Zum Menü

Aufhebung des Bebauungsplanes "Lautenhof" vom 15.03.1965 sowie über dessen geringfügige Änderung vom 10.01.1966

Der Gemeinderat der Stadt Bad Wildbad hat am 04.04.2017 in öffentlicher Sitzung beschlossen, den Bebauungsplan „Lautenhof“ vom 15.03.1965, sowie über dessen geringfügiger Änderung vom 10.01.1966, in Kraft getreten am 02.04.1966, aufzuheben.

Das betroffene Gebiet erstreckt sich über den gesamten Lautenhofweg im Norden und den Grundstücken nördlich des Rollwasserwegs, sowie dem Bereich der Flst. Nrn. 1290/1291 und dem Waldbereich östlich der L 351 bis hin zur Kurve der Guldenbrücke. Dazwischen liegt der Geltungsbereich des Bebauungsplans „1. Änderung Lautenhof“ vom 09.12.1992. Dieser bleibt weiterhin bestandskräftig. Der Geltungsbereich der Satzung ergibt sich aus folgendem Kartenausschnitt:

Lageplan zum Geltungsbereich des Bebauungsplans Lautenhof

Ziele und Zwecke der Planung

Als Art der baulichen Nutzung des aufzuhebenden Bebauungsplans ist eine Mischgebietsfestsetzung erfolgt; holzverarbeitende Betriebe (Sägereien, Schreinereien, Zimmereien) sollten zulässig sein. Die Baufenster haben im Wesentlichen den baulichen Bestand erfasst, allerdings nach Westen und Norden des Plangebietes eine weitere bauliche Entwicklung neu zugelassen. Große Teile des Plangebietes wurden von einem Änderungsverfahren erfasst, die „1. Änderung Lautenhof“ ist als eigenständiger Bebauungsplan mit amtlicher Bekanntmachung am 09.12.1992 in Kraft getreten und hat den Bereich, der sich mit dem seitherigen Bebauungsplan überlappt, als neues Recht ersetzt. Die Aufhebung der Satzung vom 02.04.1966 in dem nicht von der Änderung erfassten Bereich ist aus Gründen der Rechtssicherheit zwingend geboten: Die BauNVO gibt seit deren in Krafttreten am 01.08.1962 vor, dass in Mischgebieten (§ 6 BauNVO) gleichrangig Wohnen und Gewerbebetriebe, die das Wohnen nicht wesentlich stören, untergebracht werden sollen. Die in der Satzung als zulässig definierten Holzverarbeitenden Betriebe (Sägereien, Schreinereien, Zimmereien) widersprechen der Vorgabe, dass sie „das Wohnen nicht wesentlich stören“. Diese Regelung führt zur Anfechtbarkeit der damaligen Satzung. Zur rechtlichen Klarstellung ist damit die Aufhebung des Bebauungsplanes im Sinne des § 1 Abs. 3 i.V.m. § 1 Abs. 8 BauGB erforderlich.
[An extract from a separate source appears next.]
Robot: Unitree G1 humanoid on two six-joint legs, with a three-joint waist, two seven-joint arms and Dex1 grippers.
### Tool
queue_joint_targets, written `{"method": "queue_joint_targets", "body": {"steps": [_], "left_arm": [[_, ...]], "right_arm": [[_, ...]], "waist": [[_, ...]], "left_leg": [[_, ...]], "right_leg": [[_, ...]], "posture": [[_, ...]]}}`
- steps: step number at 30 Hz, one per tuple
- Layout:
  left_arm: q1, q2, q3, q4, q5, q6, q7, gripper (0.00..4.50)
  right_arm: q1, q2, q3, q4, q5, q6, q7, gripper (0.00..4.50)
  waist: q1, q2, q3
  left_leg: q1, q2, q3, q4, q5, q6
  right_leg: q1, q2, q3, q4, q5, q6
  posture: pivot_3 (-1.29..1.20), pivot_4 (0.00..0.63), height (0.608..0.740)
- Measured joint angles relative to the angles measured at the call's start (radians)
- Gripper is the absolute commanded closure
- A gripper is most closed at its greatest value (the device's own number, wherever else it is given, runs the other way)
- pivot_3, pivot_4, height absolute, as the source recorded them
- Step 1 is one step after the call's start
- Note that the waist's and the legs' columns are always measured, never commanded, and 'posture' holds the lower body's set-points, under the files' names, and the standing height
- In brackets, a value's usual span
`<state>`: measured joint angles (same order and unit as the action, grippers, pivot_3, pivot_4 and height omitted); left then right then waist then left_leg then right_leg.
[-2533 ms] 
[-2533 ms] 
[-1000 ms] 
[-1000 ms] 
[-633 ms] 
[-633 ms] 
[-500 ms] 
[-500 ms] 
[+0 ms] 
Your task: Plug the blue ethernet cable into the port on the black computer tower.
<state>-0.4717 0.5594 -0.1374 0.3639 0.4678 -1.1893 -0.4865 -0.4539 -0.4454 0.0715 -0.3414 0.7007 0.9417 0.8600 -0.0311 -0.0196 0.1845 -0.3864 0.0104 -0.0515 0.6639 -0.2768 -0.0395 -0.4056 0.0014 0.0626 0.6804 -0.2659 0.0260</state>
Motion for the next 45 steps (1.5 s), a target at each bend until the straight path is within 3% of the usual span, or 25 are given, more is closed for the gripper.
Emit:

Aufgrund der momentanen Einschränkungen des öffentlichen Lebens und zur Beschleunigung des Verfahrens wird der betroffenen Öffentlichkeit nach § 13 Abs. 2 Nr. 2 Var. 1 BauGB Gelegenheit zur Stellungnahme gegeben und keine förmliche Auslegung nach § 3 Abs. 2 BauGB durchgeführt. Die Stellungnahmen können innerhalb eines Monats ab dieser Veröffentlichung (bis einschließlich Dienstag, dem 21.04.2020) per Email, telefonisch zur Niederschrift, oder postalisch bei der Stadtverwaltung Bad Wildbad (Bauamt, Baurechtsabteilung, Wilhelmstraße 50, 75323 Bad Wildbad) abgegeben werden. Da das Ergebnis der Behandlung der Stellungnahmen mitgeteilt wird, ist die Angabe des Verfassers zweckmäßig.

Die dazugehörigen Unterlagen können Sie während dieses Zeitraumes weiter unten als PDF-Dokumente herunterladen und einsehen.

Auf Anforderung senden wir Ihnen die entsprechenden Unterlagen per Post zu.

Es wird darauf hingewiesen, dass nicht während der Stellungnahmefrist abgegebene Stellungnahmen bei der Beschlussfassung über die Aufstellung der Satzung unberücksichtigt bleiben können. Ferner wird darauf hingewiesen, dass ein Antrag auf Normenkontrolle nach § 47 VwGO unzulässig ist, soweit mit ihm nur Einwendungen geltend gemacht werden, die vom Antragsteller im Rahmen der Beteiligung nicht oder verspätend geltend gemacht wurden, aber hätten geltend gemacht werden können.